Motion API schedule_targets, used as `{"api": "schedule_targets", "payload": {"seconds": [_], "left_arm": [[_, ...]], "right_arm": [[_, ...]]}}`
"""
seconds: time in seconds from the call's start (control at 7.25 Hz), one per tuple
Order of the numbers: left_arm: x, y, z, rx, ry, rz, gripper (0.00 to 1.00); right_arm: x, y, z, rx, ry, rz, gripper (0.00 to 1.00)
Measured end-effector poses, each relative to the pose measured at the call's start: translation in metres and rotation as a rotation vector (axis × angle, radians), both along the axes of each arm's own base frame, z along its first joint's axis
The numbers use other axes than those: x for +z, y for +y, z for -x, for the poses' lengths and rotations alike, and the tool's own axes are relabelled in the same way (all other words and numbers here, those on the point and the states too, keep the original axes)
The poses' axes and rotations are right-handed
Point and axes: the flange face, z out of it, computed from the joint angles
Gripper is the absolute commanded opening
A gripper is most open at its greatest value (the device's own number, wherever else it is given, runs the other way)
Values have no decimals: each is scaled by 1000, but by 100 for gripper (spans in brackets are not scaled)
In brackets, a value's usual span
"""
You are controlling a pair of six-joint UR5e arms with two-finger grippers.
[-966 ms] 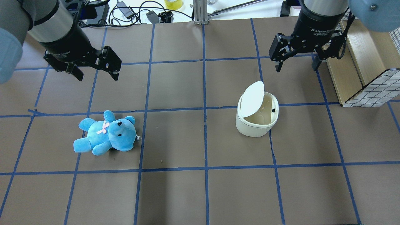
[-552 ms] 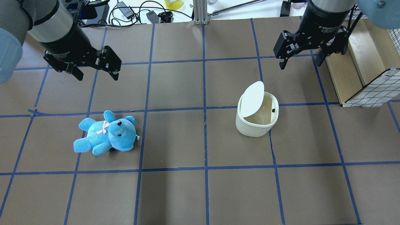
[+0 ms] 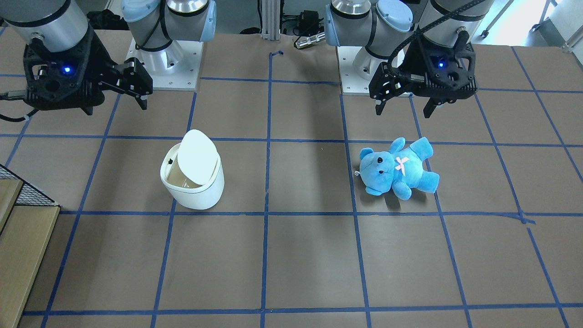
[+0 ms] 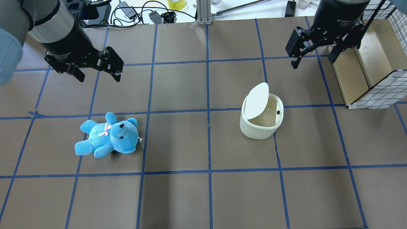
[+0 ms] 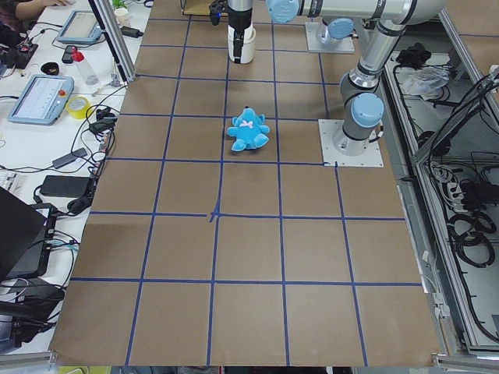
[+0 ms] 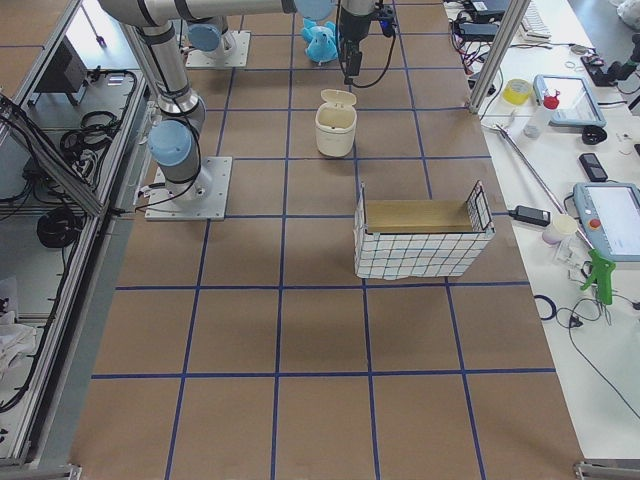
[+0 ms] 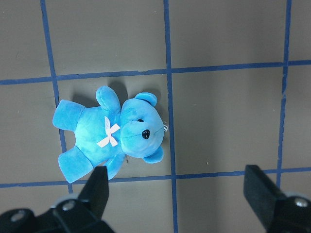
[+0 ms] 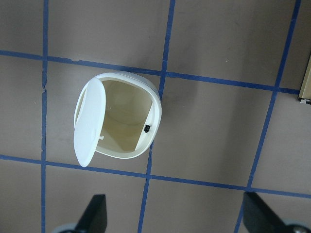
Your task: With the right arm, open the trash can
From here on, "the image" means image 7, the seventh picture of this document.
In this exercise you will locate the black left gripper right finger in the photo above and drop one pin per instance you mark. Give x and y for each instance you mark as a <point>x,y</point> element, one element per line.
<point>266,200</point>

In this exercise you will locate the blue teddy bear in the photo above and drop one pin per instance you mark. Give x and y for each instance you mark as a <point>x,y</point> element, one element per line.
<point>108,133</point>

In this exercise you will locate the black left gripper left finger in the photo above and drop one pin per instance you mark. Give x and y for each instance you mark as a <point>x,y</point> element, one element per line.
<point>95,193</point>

--

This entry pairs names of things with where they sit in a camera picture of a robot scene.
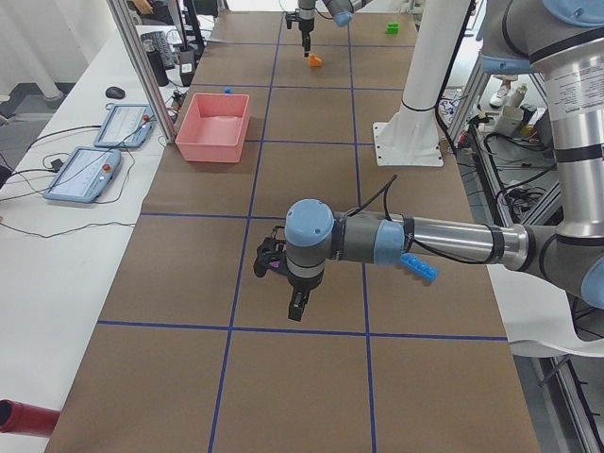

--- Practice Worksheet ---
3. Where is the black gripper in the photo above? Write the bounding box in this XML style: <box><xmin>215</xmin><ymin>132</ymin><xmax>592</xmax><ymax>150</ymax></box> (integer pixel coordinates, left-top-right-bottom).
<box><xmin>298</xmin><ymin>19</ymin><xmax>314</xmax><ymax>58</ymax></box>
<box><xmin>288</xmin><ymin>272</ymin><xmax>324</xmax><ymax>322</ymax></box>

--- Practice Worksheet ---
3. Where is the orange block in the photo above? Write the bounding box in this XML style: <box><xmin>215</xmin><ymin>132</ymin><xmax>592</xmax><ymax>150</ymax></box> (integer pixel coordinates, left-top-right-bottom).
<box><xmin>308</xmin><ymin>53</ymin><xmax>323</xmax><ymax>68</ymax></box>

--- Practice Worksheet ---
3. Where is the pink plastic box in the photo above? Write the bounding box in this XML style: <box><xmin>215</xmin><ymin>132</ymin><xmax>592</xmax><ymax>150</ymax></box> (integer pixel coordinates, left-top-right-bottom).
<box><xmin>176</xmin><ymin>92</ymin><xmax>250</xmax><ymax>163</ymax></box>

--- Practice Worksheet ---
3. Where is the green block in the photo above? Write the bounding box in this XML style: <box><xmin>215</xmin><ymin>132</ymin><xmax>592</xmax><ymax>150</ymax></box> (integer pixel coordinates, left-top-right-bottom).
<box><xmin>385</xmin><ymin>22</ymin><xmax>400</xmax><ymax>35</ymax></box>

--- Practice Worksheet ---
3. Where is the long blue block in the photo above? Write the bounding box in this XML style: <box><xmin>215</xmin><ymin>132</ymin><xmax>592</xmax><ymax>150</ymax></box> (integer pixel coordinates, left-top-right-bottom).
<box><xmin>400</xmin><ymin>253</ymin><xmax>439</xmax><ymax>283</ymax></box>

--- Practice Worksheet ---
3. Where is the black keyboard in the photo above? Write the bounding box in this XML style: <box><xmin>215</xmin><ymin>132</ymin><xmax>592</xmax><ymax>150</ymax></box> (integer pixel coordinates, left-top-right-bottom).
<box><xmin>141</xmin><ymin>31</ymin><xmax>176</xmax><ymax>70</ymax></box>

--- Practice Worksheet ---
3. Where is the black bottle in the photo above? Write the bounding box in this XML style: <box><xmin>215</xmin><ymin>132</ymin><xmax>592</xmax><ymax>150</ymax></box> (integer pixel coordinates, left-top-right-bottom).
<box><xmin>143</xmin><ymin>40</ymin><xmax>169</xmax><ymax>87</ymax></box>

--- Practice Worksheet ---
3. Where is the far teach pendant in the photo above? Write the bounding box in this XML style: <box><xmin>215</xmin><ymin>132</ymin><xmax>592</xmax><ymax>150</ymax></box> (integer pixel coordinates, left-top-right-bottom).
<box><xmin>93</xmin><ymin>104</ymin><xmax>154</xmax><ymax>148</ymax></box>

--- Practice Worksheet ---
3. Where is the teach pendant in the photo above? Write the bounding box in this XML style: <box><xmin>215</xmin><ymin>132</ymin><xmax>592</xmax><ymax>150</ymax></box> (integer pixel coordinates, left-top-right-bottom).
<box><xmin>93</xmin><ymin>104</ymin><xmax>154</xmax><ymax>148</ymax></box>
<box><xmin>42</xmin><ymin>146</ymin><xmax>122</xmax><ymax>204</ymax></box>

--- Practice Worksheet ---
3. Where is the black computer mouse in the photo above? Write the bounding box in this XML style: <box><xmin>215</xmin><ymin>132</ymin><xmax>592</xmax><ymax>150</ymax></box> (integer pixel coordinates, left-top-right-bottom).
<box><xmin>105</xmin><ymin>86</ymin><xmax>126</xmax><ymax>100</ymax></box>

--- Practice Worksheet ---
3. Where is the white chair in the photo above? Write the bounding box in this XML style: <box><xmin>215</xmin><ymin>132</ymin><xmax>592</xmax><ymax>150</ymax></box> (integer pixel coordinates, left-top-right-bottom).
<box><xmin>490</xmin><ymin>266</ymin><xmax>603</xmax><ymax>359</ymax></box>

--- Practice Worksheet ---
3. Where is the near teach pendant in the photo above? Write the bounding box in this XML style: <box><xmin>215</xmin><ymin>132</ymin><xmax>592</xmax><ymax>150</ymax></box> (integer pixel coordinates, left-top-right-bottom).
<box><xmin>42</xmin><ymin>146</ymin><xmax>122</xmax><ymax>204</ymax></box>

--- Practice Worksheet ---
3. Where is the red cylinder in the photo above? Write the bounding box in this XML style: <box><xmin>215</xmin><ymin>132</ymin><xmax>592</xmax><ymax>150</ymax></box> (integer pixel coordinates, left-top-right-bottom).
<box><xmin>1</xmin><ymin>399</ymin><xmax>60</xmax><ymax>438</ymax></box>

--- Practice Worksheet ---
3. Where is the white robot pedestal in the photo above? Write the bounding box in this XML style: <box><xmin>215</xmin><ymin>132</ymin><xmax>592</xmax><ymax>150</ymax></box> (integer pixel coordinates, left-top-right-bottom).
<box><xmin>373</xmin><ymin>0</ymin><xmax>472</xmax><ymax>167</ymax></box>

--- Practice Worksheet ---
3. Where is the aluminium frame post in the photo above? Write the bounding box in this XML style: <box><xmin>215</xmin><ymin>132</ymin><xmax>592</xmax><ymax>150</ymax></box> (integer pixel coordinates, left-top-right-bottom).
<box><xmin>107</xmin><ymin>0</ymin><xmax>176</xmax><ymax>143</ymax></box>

● **WORK TO BE COMPLETED**
Above are some lines. Repeat exactly, and only, those from the line that has "In this exercise you will locate the black left gripper left" through the line that has "<point>95,193</point>".

● **SOLUTION TO THIS PROBLEM**
In this exercise you will locate the black left gripper left finger in the photo above and drop one pin per instance you mark. Give x and y for each instance you mark as a <point>x,y</point> element, one element per line.
<point>95,193</point>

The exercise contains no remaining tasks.